> **Listed records**
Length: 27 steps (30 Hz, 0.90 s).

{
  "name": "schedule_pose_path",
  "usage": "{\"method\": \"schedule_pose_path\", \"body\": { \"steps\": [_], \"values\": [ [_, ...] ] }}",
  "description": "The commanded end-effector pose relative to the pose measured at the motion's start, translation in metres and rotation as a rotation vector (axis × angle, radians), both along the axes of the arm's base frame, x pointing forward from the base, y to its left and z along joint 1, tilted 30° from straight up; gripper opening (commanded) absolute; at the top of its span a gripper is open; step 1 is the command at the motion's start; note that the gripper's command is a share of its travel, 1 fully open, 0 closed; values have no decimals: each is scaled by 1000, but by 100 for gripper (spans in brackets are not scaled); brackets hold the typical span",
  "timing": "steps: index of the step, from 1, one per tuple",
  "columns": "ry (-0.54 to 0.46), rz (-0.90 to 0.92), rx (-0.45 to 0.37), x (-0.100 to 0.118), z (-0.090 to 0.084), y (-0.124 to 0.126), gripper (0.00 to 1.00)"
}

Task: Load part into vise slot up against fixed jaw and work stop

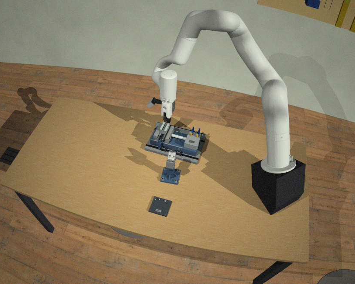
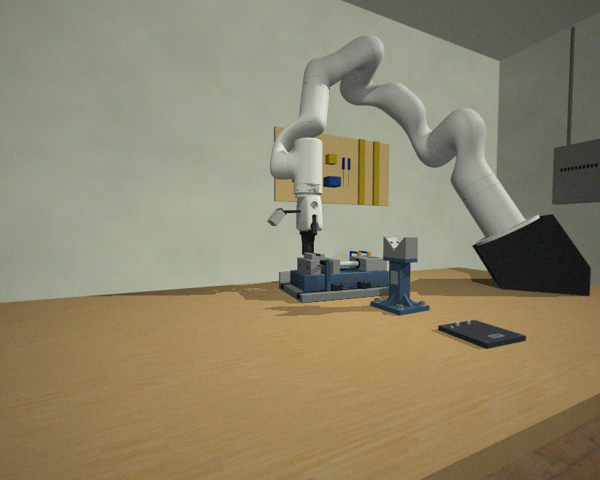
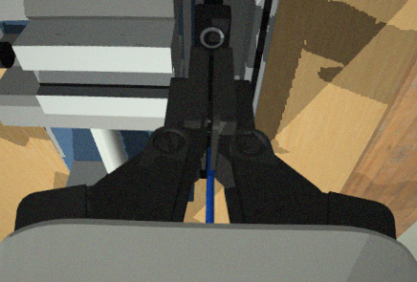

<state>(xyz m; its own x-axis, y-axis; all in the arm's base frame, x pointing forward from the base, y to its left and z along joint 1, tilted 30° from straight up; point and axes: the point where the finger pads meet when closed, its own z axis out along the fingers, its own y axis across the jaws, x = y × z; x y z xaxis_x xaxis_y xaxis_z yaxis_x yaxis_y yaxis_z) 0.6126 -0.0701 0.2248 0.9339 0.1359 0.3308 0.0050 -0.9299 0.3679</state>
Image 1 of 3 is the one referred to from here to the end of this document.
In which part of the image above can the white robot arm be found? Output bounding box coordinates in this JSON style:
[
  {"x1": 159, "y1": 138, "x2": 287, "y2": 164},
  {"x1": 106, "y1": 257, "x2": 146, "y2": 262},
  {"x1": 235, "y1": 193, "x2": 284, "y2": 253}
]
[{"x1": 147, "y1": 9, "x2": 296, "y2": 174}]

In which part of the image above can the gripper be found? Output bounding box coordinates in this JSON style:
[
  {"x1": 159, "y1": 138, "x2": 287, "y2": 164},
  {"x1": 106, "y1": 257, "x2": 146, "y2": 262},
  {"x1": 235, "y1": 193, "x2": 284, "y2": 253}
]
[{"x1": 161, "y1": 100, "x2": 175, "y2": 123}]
* * *
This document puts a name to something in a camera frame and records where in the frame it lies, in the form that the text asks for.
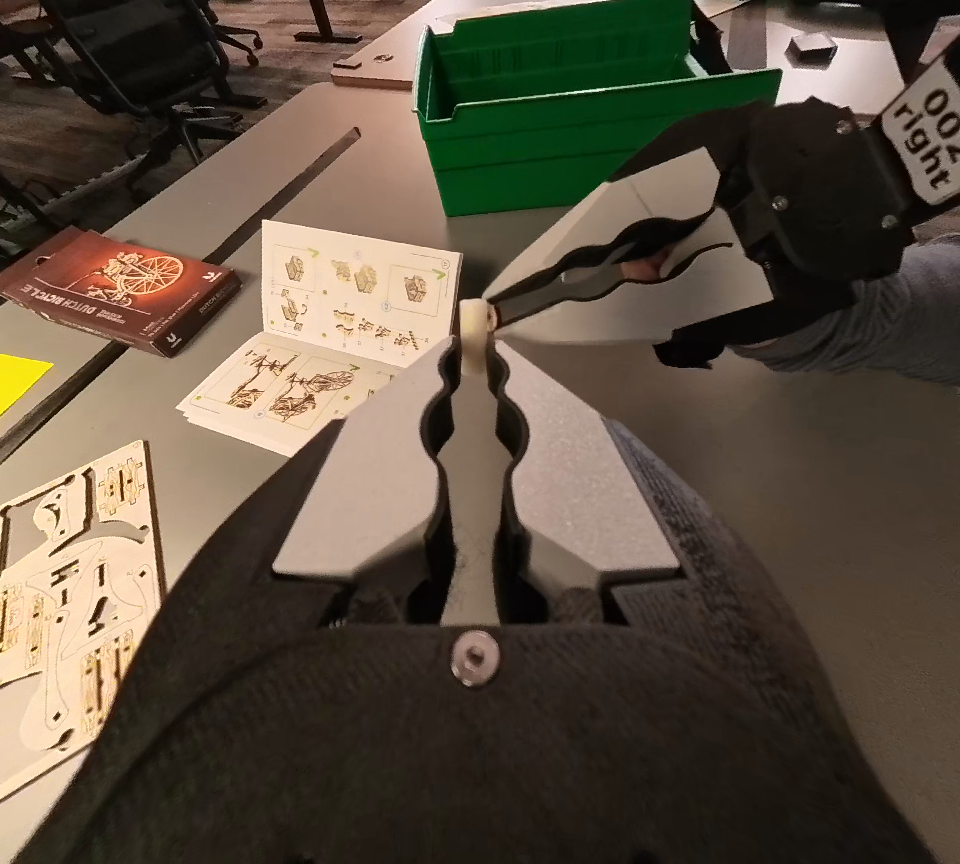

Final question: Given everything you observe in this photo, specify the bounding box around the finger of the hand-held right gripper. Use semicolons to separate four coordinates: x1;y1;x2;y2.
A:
---
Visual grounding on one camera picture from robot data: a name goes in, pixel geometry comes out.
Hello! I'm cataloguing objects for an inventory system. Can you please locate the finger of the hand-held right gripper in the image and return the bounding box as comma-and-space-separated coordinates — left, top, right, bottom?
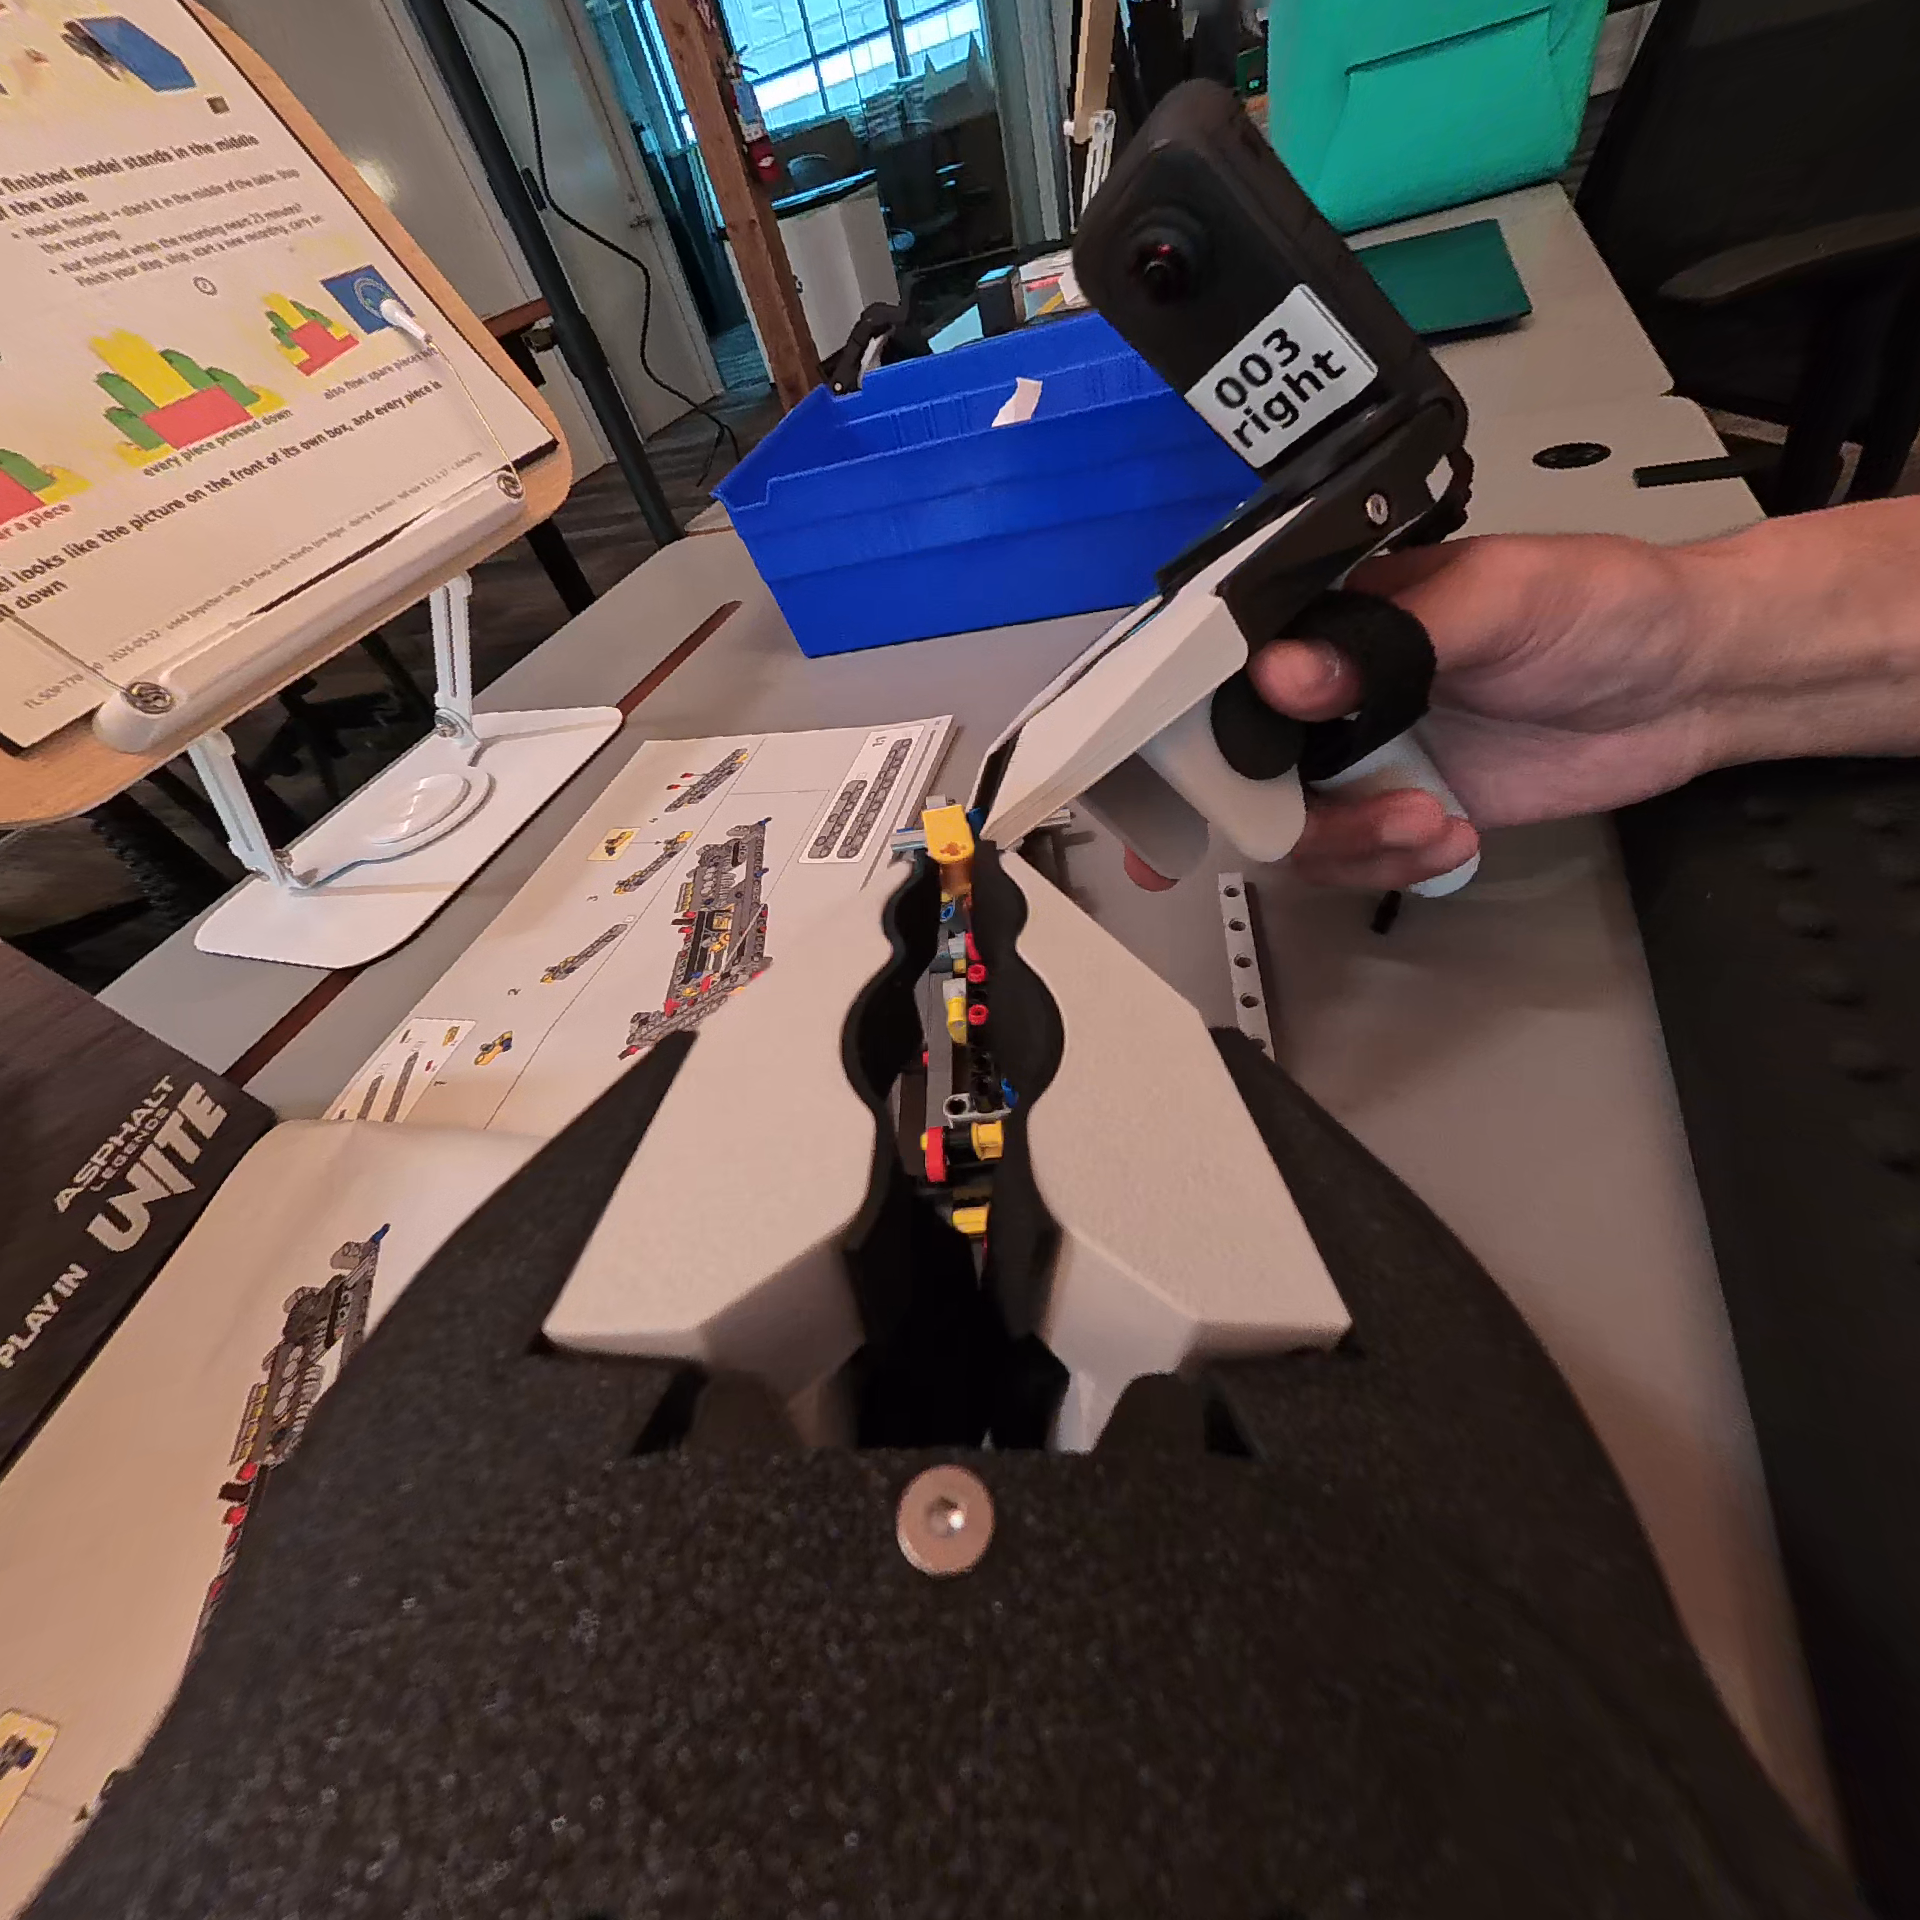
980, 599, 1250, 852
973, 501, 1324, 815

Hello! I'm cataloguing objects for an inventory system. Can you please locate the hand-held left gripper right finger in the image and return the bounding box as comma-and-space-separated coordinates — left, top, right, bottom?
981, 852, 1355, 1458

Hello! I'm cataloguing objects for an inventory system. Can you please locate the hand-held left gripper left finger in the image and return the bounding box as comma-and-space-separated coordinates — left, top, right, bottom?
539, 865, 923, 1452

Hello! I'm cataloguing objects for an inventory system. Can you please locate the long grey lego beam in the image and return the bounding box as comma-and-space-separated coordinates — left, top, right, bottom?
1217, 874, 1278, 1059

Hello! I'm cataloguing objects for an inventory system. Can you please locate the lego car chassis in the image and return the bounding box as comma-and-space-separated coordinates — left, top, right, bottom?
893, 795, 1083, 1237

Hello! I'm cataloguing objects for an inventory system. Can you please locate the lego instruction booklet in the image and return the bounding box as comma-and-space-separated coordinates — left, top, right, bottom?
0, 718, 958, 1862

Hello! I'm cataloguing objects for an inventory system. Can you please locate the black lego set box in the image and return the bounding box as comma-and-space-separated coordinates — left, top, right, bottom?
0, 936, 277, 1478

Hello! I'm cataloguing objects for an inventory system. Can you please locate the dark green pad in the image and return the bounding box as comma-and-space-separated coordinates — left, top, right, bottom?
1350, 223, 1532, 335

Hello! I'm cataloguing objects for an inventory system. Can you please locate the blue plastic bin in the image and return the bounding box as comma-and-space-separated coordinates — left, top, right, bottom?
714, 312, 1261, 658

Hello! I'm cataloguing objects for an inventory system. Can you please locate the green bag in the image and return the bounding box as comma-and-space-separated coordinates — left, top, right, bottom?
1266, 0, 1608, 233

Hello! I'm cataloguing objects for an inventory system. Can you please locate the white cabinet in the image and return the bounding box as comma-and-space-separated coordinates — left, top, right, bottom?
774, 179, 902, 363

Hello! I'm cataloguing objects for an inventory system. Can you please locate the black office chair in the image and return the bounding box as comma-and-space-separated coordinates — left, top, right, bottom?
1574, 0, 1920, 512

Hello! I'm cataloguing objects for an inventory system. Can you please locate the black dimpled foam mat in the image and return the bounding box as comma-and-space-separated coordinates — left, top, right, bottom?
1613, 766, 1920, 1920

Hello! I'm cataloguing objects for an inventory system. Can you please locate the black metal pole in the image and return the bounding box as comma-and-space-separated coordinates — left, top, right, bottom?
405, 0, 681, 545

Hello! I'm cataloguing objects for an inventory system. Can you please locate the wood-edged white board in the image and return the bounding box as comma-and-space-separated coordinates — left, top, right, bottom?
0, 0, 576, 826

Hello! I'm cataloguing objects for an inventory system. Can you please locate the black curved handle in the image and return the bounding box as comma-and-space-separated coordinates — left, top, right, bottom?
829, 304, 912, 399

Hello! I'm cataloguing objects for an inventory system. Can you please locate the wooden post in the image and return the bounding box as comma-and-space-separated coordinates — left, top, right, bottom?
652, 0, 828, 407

> **What to do**
Report back each line of the entries that holds the string "style".

> **Your solution**
In which part of the image above can the white robot arm be found? Output bounding box coordinates in this JSON style:
In which part of the image above can the gripper be found? Output bounding box coordinates in this JSON style:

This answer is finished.